Kumaş sanatı ilk defa giyinme, örtünme, süslenme ve barınma gibi ihtiyaçlar sebebiyle ortaya çıkmıştır. Orta Asya göçebe hayata kadar dayandığı bilinmektedir. Göçebe yaşamda yaşam alanlarından giyim kuşamlarına kadar tekstil sık kullanılan bir materyal olmuştur. Yerleşik yaşama geçtikten sonra da gerek kültürel etkileşimlerin etkisi ile gerek ihtiyaçlar doğrultusunda kumaş sanatı Osmanlıya kadar gelmiştir.
Osmanlılar Selçuklulardan devraldığı kültür mirasıyla birlikte, Anadolu'da yaşayan çeşitli uygarlıklardan gelen etkileşimler ile kendi sanat anlayışını, Anadolu'nun eski uygarlıklarından gelen, gelenek ve görenekleri sentezleyip sonunda kendilerine özgü bir Türk sanatı üslubu ortaya çıkarmışlardır.

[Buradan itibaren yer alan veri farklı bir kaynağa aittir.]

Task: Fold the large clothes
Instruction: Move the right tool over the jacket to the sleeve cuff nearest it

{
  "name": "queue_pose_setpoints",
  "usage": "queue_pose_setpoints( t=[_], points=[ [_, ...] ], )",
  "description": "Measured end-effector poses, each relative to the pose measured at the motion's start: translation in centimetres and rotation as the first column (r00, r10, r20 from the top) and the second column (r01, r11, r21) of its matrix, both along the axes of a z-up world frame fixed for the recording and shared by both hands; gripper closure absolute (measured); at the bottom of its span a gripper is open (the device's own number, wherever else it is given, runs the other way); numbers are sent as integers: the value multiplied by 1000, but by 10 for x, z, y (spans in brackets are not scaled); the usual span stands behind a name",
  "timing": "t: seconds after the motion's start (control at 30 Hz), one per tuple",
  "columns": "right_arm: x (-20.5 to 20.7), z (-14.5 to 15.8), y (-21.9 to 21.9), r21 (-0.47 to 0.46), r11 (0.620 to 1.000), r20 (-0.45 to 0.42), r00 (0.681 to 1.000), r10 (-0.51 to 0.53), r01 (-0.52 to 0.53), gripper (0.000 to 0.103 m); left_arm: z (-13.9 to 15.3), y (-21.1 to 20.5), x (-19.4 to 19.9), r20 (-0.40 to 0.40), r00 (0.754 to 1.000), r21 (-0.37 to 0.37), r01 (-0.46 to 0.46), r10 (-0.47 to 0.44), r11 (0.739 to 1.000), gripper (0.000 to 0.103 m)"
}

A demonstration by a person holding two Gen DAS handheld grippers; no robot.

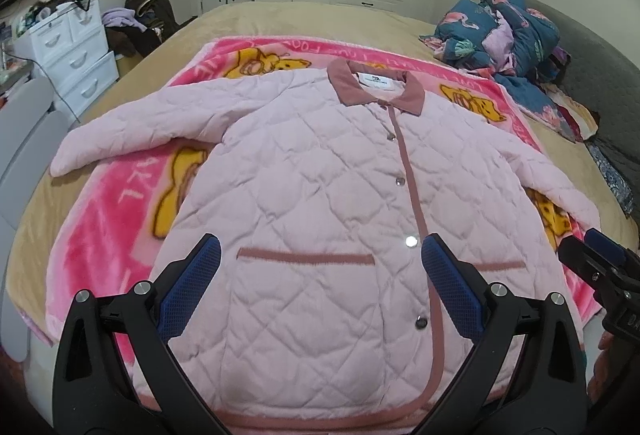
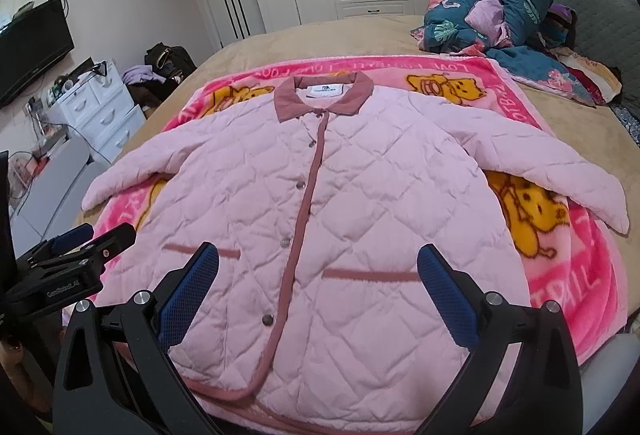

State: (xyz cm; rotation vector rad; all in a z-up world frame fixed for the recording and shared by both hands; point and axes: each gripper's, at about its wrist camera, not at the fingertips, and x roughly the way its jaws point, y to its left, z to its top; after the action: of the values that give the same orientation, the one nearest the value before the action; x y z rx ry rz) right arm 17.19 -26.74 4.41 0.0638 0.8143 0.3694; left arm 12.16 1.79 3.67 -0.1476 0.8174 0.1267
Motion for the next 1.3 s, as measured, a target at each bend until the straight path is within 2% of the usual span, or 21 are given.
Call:
queue_pose_setpoints(
  t=[0.53,0.9,1.1,1.3],
  points=[
    [89,26,-16,30,996,24,996,-81,80,4,14,-8,86,-13,1000,-36,21,-22,999,9],
    [137,34,-46,53,987,38,988,-152,150,4,20,-26,140,2,1000,-20,30,-30,999,9],
    [163,29,-71,79,973,34,975,-221,217,4,15,-39,165,-3,999,-19,47,-47,999,9],
    [181,7,-107,102,942,4,946,-323,321,4,2,-52,183,-22,998,-26,64,-65,998,9]
  ],
)
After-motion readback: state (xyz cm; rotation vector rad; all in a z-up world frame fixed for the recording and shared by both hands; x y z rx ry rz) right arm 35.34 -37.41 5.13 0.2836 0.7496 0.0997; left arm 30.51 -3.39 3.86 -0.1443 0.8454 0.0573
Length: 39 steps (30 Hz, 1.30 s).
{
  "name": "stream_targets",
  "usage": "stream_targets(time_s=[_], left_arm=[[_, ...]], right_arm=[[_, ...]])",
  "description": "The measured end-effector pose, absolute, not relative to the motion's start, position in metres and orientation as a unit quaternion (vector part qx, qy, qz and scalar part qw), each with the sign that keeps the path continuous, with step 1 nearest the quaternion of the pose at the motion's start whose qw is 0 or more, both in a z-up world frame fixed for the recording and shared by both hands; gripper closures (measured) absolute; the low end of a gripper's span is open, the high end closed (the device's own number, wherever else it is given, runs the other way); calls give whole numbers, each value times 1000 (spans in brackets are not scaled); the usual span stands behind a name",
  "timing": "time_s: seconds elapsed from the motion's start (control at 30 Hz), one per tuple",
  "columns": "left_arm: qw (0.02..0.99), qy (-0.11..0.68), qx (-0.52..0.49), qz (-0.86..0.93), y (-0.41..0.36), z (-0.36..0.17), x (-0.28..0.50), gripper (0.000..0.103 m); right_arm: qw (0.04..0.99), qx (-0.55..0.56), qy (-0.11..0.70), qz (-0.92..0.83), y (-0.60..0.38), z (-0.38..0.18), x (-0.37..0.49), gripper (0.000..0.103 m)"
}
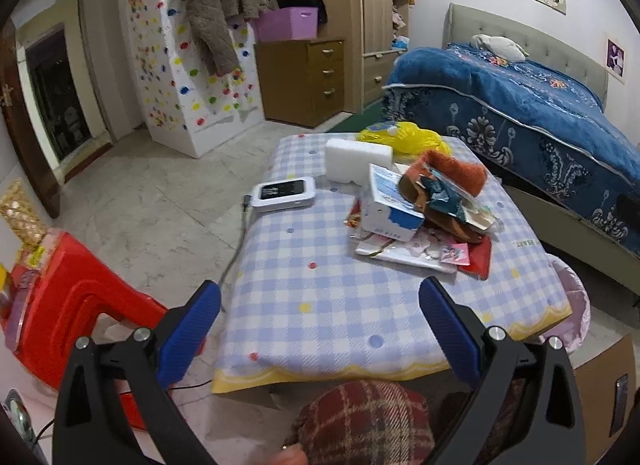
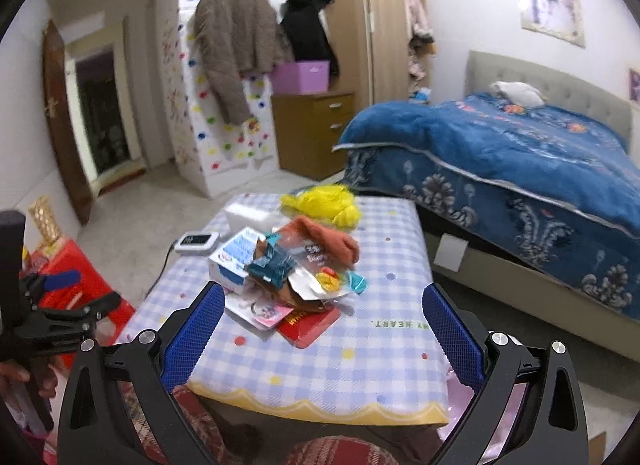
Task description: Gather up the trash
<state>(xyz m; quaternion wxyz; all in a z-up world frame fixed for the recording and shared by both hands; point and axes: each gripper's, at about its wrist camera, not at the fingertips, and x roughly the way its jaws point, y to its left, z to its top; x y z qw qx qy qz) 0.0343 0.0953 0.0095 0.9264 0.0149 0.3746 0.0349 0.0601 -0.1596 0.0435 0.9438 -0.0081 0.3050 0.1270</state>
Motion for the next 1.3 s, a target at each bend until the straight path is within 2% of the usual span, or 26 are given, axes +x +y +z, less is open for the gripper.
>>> stream_targets(time_s=[0.23, 0.33, 0.37, 0.4, 0.43, 0.6, 0.9, 1.03, 1.07, 1.3], left_arm=[[919, 392, 26, 30, 83, -1, 72, 7], [922, 382, 55, 42, 76, -2, 88, 7], [921, 382, 57, 41, 74, -3, 93, 7], [921, 384, 54, 37, 74, -3, 97, 7], [921, 386, 45, 31, 75, -5, 103, 7], [918, 396, 12, 13, 78, -16, 125, 7], [916, 400, 15, 7, 79, -27, 151, 7], [916, 402, 9, 2, 84, -28, 149, 7], [916, 402, 8, 1, 85, -28, 147, 7], [918, 395, 9, -6, 84, -21, 128, 7]], right_arm=[[936, -81, 327, 103, -144, 11, 104, 7], [927, -87, 342, 124, -139, -3, 126, 13], [926, -93, 343, 130, -137, -6, 132, 19], [924, -100, 344, 134, -134, -10, 137, 39], [921, -111, 350, 133, -131, -14, 144, 44], [907, -126, 367, 161, -117, -28, 169, 45], [891, -165, 390, 162, -89, -58, 202, 50], [894, -172, 387, 142, -88, -61, 208, 68], [895, -175, 386, 138, -88, -61, 207, 77], [912, -158, 355, 136, -100, -37, 187, 93]])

Osmanlı İmparatorluğu'nda saray yaşantısına geçip, yerleşik düzene geçtikten sonra, kıyafetlerde ve dokumacılıkta farklılıklar başladığı görülmektedir. Halk, saray mensupları ve azınlıklar kendi sınıf ve statülerini belirten kıyafetler giymişlerdi. Sultan ve ailesi için hazırlanan kumaşlar ile halk için hazırlanan kumaşların farklılık gösterdiği bilinmektedir. Kullanılan malzemeden, desen ve hatta renklerin dahi farklı olduğu gözlemlenmektedir.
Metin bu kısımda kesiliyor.